The word 'sociocracy' is derived from the Latin socius meaning companions, colleagues, or associates; and the Greek cratia which refers to the ruling class, as in aristocracy, plutocracy, democracy, and meritocracy.

It was coined in 1851 by French philosopher Auguste Comte, as a parallel to sociology, the science that studies how people organize themselves into social systems. Comte believed that a government led by sociologists would use scientific methods to meet the needs of all the people, not just the ruling class. American sociologist Lester Frank Ward in an 1881 paper for the Penn Monthly was an active advocate of a sociocracy to replace the political competition created by majority vote.

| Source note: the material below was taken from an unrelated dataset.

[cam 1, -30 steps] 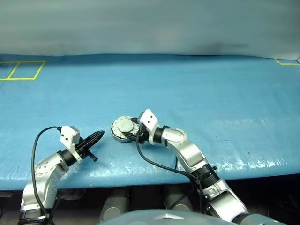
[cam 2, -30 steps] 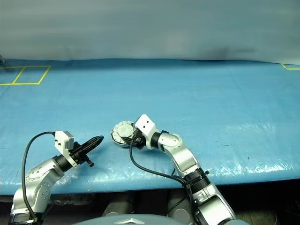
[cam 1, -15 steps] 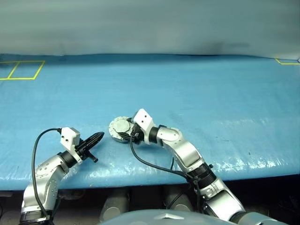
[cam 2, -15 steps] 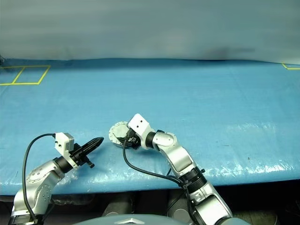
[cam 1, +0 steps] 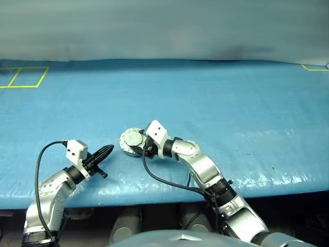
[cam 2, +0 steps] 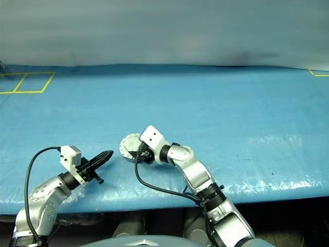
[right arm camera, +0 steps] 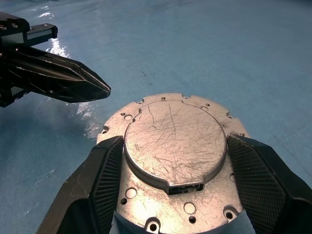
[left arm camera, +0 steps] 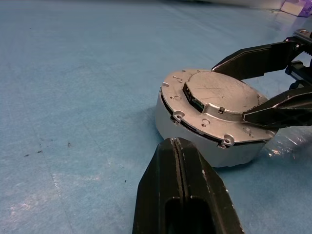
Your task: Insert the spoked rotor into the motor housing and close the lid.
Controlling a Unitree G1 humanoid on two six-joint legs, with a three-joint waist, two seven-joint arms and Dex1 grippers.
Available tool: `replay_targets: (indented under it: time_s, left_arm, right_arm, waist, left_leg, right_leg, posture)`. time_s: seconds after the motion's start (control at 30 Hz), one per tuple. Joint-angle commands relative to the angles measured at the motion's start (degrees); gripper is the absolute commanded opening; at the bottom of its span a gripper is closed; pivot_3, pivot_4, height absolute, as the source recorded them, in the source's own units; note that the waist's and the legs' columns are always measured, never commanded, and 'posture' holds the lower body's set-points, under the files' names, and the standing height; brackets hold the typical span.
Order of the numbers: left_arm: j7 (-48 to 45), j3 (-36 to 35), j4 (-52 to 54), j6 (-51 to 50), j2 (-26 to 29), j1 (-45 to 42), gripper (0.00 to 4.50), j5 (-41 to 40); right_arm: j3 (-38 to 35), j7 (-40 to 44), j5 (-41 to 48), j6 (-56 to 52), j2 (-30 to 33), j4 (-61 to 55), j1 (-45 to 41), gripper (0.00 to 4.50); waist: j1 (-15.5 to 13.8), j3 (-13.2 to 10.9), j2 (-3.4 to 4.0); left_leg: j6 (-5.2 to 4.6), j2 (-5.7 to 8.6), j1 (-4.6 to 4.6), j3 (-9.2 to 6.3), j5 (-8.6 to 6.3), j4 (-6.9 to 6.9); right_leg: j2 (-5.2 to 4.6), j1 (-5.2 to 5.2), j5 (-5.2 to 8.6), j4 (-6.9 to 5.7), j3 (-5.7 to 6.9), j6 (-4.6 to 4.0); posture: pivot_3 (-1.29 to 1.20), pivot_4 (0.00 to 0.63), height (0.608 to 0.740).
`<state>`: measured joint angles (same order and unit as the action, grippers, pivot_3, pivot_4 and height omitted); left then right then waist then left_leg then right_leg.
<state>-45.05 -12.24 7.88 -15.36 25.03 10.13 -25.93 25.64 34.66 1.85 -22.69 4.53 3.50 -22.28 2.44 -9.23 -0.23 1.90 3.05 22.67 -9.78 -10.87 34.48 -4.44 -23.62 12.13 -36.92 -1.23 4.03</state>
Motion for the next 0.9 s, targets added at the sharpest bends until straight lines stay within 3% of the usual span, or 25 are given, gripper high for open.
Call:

Ward expanded his concept of sociocracy in Dynamic Sociology (1883) and The Psychic Factors of Civilization (1892). Ward believed that a well educated public was essential for effective government, and foresaw a time when the emotional and partisan nature of contemporary politics would yield to a more effective, dispassionate, and scientific discussion of issues and problems. Democracy would thus eventually evolve into a more advanced form of government, sociocracy.

== Early 20th century ==
The Dutch pacifist, educator, and peace worker Kees Boeke and his wife, English peace activist Beatrice Boeke-Cadbury, updated and expanded Ward's ideas by implementing the first sociocratic organizational structure in a school in Bilthoven, Netherlands they co-founded in 1926. The school still exists: the Children's Community Workshop (Werkplaats Kindergemeenschap). Boeke saw sociocracy (in Dutch: Sociocratie) as a form of governance or management that presumes equality of individuals and is based on consensus. This equality is not expressed with the 'one man, one vote' law of democracy but rather by a group of individuals reasoning together until a decision is reached that is satisfactory to each one of them.

To make sociocratic ideals operational, Boeke used consensus decision-making based on the Quaker business method, which he described as one of the first sociocratic organizations. Another is his school of approximately 400 students and teachers in which decisions were made by everyone working together in weekly "talkovers" to find a mutually acceptable solution. The individuals in each group would then agree to abide by the decision. "Only when common agreement is reached can any action be taken, quite a different atmosphere is created from that arising from majority rule." Boeke defined three "fundamental rules": (1) That the interests of all members must be considered and the individual must respect the interests of the whole. (2) No action could be taken without a solution that everyone could accept, and (3) All members must accept these decisions when unanimously made. If a group could not make a decision, the decision would be made by a "higher level" of representatives chosen by each group. The size of a decision-making group should be limited to 40 with smaller committees of 5–6 making "detailed decisions". For larger groups, a structure of representatives is chosen by these groups to make decisions.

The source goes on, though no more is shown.